Né en 1947 à Brooklyn, il s’oriente vers des études de dessin à l’école des Arts visuels de New York. Ne s’intéressant pas vraiment au cinéma à l’origine, c’est Blow Up d’Antonioni qui fera naître chez lui l’envie de travailler dans le 7e art. En 1972 sort son premier film : The Ringer, un court-métrage ayant pour but de dissuader les adolescents de l’époque de consommer de la drogue, et se double d’une critique du capitalisme (Lieberman établissant un lien entre le commerce de la drogue et les excès de la société de consommation américaine). Il réalisera par la suite 5 longs-métrages. Son premier, Squirm (1976), fait écho à la vague de films d’animaux tueurs (L’incroyable Alligator, Piranhas, L’Horrible Invasion…) débutés dans les sixties. Tourné avec de véritables vers, le film bénéficiera du talent du jeune Rick Baker aux effets effets spéciaux et aux maquillages.
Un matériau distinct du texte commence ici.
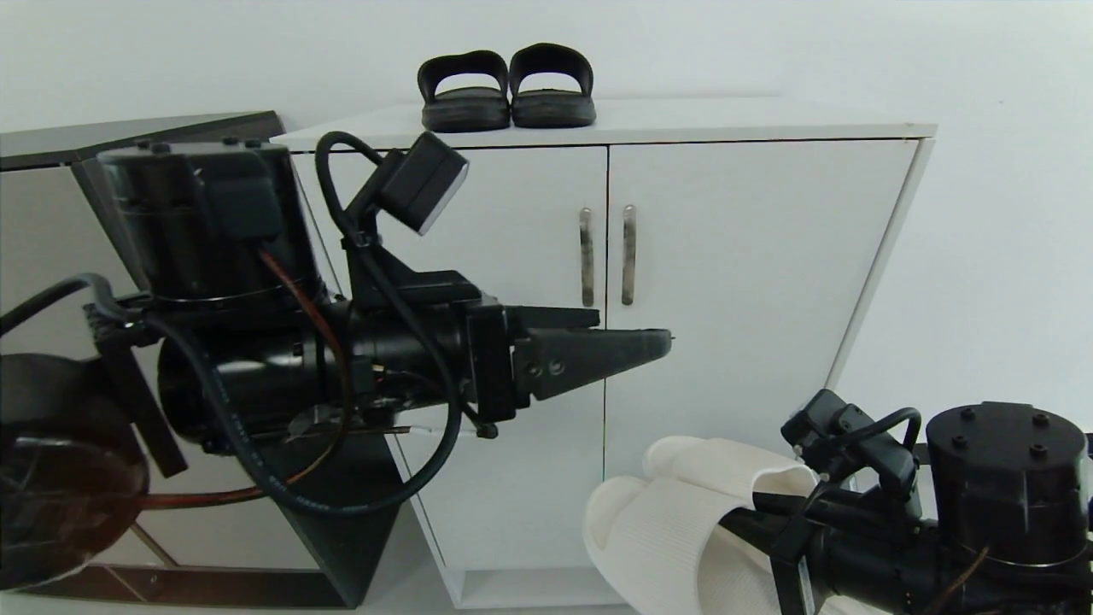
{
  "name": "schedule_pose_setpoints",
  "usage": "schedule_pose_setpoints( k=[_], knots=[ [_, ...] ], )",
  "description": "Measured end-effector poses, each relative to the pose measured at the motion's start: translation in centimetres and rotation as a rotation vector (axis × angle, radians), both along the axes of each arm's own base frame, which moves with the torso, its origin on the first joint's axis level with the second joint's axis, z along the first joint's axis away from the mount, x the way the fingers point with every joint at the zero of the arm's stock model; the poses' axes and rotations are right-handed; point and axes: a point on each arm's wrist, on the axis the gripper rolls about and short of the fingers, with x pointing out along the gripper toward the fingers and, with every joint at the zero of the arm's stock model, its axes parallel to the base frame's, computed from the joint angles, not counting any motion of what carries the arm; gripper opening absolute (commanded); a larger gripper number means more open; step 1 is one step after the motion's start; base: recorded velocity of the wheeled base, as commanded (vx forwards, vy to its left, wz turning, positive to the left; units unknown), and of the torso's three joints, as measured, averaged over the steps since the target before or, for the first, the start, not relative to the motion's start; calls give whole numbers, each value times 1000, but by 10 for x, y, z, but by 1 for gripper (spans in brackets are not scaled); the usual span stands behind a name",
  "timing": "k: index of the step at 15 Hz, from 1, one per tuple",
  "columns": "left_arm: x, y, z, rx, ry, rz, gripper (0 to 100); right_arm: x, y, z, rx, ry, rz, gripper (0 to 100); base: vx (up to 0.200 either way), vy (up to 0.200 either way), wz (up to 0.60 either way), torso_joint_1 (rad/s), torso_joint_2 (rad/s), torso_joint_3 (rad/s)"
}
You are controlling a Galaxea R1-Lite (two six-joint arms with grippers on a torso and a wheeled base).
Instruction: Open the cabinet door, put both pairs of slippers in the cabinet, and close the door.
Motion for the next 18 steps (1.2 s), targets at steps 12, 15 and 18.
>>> schedule_pose_setpoints(
  k=[12, 15, 18],
  knots=[
    [64, -57, 8, -11, -71, 166, 100, -1, 1, 0, 13, 5, 36, 0, 0, 0, 0, 0, 0, 0],
    [71, -53, 9, -12, -81, 196, 100, 0, 3, -1, 10, 6, 36, 0, 0, 0, 0, 0, 0, 0],
    [79, -45, 9, 3, -67, 230, 100, 1, 4, -2, 5, 10, 37, 0, 0, 0, 0, 0, 0, 0]
  ],
)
Lieberman passera cependant à côté d’un autre futur grand nom lors du casting, rejetant la prestation de Kim Basinger, considérée comme « trop belle » pour jouer dans un film avec des vers tueurs. Squirm obtiendra néanmoins un petit succès et deviendra culte dans le milieu punk de l’époque.

Le cinéaste réalisera en 1981 Just Before Down, une série B jouant la carte du « survival », sous-genre dans lequel on peut classer Texas Chainsaw Massacre ou encore Deliverance. Lieberman considère ce tournage comme sa meilleure expérience sur un plateau… À l’inverse de Remote Control, son long-métrage suivant, qui sera décrit par son réalisateur comme le pire tournage de sa carrière. Parodiant les films de science-fiction des années 50, le métrage raconte l’histoire d’une cassette tueuse (bien avant The Ring) et prendra 7 ans à être réalisé. Le cinéaste, épuisé, prendra ensuite 16 années avant de réaliser un nouveau film.

Jeff Lieberman sera en parallèle aux manettes de quelques séries/téléfilms pour le petit écran (Jusqu’à ce que la mort nous sépare, Sonny Liston…) et scénarisera également l’improbable L’histoire sans fin 3. Il conclut sa carrière de réalisateur avec un cinquième et dernier film intitulé Satan’s Little Helper en 2004. Il est question ici d’un jeune enfant naïf se retrouvant à aider, sans s’en rendre compte, un tueur en série qu’il prend pour Satan. Lieberman, en tout bon acteur du cinéma bis qu’il est, expliquera à ses comédiens la marche à suivre pour « étriper » quelqu’un, ironisant que selon lui, un réalisateur est censé tout savoir de ce que doit effectuer son équipe sur un plateau de tournage. Sans être le plus innovant des cinéastes, mais doté d’une sincérité sans faille rehaussée d’une belle férocité et d’un vrai sens de l’artisanat, Lieberman se taillera une réputation méritée de maître de l’horreur malgré sa courte filmographie.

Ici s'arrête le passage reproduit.